Hi Everyone,
I apologize for the lengthy post but I wanted to make sure the issue and desired results were clear. I’m open to any and all suggestions and would happily jump on a call to discuss in detail. I’m tried a few different schema designs and countless queries but I haven’t found anything that’s acceptable. Here we go…
Attachment
Contains the graph schema and the query.
Screen Shots
First, is the graph schema. Second, is the UI parameter section. Third, is the query. Fourth, is the current size of the graph.
NOTE: This graph has many more vertices and edges but I don’t believe they are needed for this issue. This graph currently contains 3 months of data (2019 Jan-Mar). We plan on loading at least all of 2018 and 2019 YTD. Assume the graph will be at least 6 times it’s current size if fully populated excluding the vertices and edges not mentioned in this post.
Background
This query is used in a UI where the user has 4 filtering options (YearMonth, LOB, Site and HealthSystem). If a user selects a LOB then only the YearMonth, HealthSystem and Site for that LOB are available for that user to continue their filtering. Very similar to excel-like filtering where the other filters will update based on your selection. This is what lines 2-44 achieve. The end results of this is a PRINT statement (line 46) that contains all available options in the UI filters. Every time the user selects a parameter value and clicks off, the UI calls the query and updates the available values. The UI can send no parameters to the query or a list for each one. We have not had any issues with this and if all values are selected or no parameters are passed to the query, the query will typically execute in 40 ms or under. However, I’m always open to suggestions.
When the user is finished selecting their filters, they will click the Apply Filters button in the UI. This button will execute the query with the apply parameter of TRUE. This will run the coding between line 48 and 71. The end result of this IF statement is a series of values that the UI will use for charts and other visualizations.

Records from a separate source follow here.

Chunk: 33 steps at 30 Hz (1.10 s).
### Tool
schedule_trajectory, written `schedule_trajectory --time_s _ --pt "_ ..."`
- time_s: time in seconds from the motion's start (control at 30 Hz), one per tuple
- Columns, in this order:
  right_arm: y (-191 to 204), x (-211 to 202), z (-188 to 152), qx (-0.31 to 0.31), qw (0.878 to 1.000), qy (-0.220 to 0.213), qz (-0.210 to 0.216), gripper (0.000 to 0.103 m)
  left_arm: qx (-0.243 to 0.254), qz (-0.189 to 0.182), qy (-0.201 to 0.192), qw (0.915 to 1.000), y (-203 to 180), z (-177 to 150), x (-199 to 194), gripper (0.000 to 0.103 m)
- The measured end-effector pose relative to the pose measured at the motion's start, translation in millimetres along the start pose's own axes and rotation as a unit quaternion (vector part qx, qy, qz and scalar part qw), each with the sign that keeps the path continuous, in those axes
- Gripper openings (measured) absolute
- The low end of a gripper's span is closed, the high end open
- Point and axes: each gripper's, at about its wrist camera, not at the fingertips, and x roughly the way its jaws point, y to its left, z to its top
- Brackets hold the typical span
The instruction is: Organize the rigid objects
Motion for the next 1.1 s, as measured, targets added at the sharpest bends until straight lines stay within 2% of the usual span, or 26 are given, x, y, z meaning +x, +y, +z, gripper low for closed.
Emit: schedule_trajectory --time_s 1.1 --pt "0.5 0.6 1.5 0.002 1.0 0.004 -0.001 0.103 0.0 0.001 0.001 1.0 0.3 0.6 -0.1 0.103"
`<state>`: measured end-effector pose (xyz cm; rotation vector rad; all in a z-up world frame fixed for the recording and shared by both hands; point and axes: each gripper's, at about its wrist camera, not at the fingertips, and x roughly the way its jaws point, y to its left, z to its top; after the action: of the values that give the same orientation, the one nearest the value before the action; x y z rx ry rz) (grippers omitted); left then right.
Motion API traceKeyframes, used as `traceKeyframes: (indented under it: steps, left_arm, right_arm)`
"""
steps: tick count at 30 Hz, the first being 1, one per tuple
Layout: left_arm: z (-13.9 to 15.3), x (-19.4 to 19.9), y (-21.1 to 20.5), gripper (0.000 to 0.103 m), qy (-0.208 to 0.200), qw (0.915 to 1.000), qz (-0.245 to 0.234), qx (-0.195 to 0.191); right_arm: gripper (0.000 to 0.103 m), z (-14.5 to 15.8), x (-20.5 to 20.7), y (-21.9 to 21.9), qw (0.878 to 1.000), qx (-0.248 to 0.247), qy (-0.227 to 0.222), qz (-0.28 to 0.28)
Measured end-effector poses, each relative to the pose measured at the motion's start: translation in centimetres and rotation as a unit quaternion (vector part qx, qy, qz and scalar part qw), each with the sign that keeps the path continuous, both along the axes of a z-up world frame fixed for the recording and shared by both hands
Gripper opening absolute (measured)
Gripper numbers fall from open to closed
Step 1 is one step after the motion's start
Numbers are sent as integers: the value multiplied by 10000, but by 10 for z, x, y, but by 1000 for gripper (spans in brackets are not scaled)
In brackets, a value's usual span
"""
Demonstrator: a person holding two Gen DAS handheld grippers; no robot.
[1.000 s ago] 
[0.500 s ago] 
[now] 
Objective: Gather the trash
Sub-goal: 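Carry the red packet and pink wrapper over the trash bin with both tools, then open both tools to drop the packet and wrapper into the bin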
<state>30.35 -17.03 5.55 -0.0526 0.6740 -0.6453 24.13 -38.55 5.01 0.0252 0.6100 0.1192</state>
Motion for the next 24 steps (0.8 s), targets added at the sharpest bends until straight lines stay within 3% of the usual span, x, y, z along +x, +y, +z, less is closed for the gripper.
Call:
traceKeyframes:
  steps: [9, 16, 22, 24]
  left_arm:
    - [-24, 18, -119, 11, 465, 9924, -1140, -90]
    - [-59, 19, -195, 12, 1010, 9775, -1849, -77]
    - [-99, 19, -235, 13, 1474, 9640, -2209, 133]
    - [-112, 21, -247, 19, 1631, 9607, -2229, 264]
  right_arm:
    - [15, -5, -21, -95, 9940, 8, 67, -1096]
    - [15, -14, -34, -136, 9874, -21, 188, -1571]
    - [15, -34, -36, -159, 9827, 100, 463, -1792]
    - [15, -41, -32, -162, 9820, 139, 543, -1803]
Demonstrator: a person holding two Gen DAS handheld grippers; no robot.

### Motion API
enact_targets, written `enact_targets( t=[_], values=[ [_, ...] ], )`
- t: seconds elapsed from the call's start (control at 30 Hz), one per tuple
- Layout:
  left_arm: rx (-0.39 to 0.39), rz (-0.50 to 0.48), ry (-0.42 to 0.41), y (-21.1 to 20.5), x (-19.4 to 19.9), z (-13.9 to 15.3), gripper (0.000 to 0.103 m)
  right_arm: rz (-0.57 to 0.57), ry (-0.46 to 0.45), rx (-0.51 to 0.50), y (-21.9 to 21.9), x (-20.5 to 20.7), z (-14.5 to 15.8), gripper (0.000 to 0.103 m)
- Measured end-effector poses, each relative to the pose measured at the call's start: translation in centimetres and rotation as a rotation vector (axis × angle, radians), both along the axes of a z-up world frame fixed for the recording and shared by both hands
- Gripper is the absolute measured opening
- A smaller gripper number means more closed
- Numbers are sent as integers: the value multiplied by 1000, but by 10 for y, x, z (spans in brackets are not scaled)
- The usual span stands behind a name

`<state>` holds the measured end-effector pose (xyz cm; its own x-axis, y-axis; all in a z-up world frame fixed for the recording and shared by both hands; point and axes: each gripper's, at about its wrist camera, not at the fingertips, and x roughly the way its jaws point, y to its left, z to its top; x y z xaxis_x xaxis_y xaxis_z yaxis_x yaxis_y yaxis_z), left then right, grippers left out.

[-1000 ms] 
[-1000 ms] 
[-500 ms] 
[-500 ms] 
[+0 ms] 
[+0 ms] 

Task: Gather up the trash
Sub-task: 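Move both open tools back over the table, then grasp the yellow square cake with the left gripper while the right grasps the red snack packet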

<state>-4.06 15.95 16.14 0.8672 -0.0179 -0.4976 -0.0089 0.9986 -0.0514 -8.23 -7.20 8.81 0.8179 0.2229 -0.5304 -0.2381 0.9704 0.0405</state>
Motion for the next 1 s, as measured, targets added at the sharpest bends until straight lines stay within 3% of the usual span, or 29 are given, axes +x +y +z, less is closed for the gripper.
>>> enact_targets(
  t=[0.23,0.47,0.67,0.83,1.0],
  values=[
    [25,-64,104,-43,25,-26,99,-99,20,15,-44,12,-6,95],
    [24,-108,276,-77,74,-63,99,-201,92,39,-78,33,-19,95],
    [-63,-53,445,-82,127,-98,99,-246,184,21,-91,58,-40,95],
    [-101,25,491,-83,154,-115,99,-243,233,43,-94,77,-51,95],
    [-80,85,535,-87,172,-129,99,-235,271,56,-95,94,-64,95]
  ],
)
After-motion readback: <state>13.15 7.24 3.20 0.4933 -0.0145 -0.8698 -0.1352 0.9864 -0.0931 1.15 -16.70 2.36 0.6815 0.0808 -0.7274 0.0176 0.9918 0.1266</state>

To keep this straightforward, I am only printing the size of the Call vertex. The Call vertex is a list of values in the x_CallSummaryID vertex for the values the UI passed to the query. Another way to put it, once I know what values (YearMonth, LOB, Site & HealthSystem) I need to perform various calculations on, I need to filter the x_CallSummaryID vertex. From here I can begin my calculations because all the data points I need are connected to x_CallSummaryID.
Problem
On line 46, I know what values to execute the calculations (line 48 - 71) for. The next step is for me to filter the x_CallSummaryID vertex so I can start calculating data points. This is the slowest part of the query. If the query runs with no parameters then it will run very fast because it skips lines 50-68. For every IF statement that has to run, the execution time drastically increases. I have been unable to figure out how to filter x_CallSummaryID within a reasonable execution time. For the query below, if I run the query with only apply=TRUE, it will execute in around 75ms. If I run the query with 1 parameter, the best execute times I’ve gotten is around 1500 ms (1 small HealthSystem) but filtering for 1 YearMonth typically takes around 5000 ms. When adding 3 or more filters the query will take between 10000 and 15000 ms. For what I’m trying to accomplish in this query, I would imagine execution under 500 ms would be reasonable. With expectations of significant data growth I would prefer the execution time to be under 100 ms not matter what parameters are being used.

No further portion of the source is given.